HUZHOU, CHINA – JANUARY 27: An employee works on the beverage production line to meet the Spring Festival market demand at Leyuan Health Technology (Huzhou) Co., Ltd. on January 27, 2026 in Huzhou, Zhejiang Province of China.

Wang Shucheng | Visual China Group | Getty Images

A year after U.S. President Donald Trump’s tariffs spooked exporters and customers, Chinese factories and ports are buzzing with activity ahead of the Lunar New Year — even pushing freight rates higher.

Chinese factory activity typically surges at the start of the year with manufacturers racing to fulfil orders and ship out goods before the country enters an extended holiday for the Chinese New Year. This year’s pre-holiday rush appears as busy as ever despite Trump tariffs.

Renaud Anjoran, founder and CEO of Agilian Technology, a Guangdong-based electronics manufacturer, said his factory was operating at nearly full capacity after a year of stop-start tariff threats: “We are very busy.”

“It’s back to the situation where it’s like tariffs don’t exist. American customers are not thinking of [buying from] other places,” Anjoran said, adding that some clients had to pay additional costs to have goods made and shipped out before the holiday.

His plant in the city of Dongguan ships more than half its products to the U.S., maintaining exports at levels seen before Trump’s imposition of tariffs last year.

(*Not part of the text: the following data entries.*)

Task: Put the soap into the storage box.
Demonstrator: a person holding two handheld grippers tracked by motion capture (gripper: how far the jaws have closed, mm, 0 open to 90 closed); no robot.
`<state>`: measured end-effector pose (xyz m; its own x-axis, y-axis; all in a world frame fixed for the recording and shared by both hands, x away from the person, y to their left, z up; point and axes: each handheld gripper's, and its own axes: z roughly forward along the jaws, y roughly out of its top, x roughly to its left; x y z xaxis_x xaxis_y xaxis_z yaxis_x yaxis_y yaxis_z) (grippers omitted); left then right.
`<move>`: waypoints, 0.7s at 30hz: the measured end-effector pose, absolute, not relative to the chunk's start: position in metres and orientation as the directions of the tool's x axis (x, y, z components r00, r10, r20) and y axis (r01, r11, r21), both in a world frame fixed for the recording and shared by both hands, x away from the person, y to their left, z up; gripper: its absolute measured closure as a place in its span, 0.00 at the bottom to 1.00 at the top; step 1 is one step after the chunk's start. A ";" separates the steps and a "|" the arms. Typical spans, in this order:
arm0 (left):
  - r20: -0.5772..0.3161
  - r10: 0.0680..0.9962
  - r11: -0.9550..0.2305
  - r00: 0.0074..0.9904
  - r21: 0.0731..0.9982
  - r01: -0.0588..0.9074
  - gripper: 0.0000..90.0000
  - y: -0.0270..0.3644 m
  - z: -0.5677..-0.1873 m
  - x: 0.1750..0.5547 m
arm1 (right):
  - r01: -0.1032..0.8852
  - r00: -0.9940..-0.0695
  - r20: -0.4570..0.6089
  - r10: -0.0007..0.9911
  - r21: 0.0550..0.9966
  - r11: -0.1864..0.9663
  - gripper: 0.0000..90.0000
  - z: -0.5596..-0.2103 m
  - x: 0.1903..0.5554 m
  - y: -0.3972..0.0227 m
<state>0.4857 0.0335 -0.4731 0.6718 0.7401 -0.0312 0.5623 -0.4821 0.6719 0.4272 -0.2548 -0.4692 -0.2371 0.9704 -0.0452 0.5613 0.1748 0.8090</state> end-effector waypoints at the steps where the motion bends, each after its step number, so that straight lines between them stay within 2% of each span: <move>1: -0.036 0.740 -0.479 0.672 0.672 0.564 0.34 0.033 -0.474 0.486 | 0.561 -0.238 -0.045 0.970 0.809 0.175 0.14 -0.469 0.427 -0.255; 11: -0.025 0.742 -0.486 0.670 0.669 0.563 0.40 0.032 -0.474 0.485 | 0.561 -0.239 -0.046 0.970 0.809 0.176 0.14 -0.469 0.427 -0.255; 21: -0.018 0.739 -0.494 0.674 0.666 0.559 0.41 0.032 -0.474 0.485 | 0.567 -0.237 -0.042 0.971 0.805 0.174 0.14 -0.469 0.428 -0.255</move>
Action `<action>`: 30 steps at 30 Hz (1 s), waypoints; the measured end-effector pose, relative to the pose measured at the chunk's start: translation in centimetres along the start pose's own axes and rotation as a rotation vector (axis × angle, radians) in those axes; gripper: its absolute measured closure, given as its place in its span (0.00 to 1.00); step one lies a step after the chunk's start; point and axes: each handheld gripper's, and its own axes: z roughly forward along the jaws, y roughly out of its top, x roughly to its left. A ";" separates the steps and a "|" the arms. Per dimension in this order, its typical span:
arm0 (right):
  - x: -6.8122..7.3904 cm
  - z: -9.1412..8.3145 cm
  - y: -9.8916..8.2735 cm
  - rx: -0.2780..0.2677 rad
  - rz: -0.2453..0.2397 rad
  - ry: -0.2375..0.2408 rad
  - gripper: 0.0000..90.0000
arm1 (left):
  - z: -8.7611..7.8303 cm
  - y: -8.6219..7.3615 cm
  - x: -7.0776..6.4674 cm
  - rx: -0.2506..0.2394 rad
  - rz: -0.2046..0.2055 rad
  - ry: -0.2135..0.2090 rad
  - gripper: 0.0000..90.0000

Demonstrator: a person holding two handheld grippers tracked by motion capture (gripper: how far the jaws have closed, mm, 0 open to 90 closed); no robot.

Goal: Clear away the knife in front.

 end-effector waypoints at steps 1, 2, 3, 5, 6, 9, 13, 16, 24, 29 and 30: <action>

“Factories saw orders, production and earnings jump ahead of the Chinese New Year holidays,” according to China Beige Book that tracks economic data from the world’s second largest economy.

The research firm estimates that in January, industrial output jumped compared to a year ago, with both domestic and export orders “accelerating sharply on-year and on-month.” The official reading on output for January and February will be out in March.

Major ports in China handled 40% more containers during the week ended Feb. 1 from a year earlier, according to a team of transport and logistics analysts at HSBC Bank. That marks the fastest year-on-year growth in more than 12 months and well above the average weekly growth of about 10% in 2025.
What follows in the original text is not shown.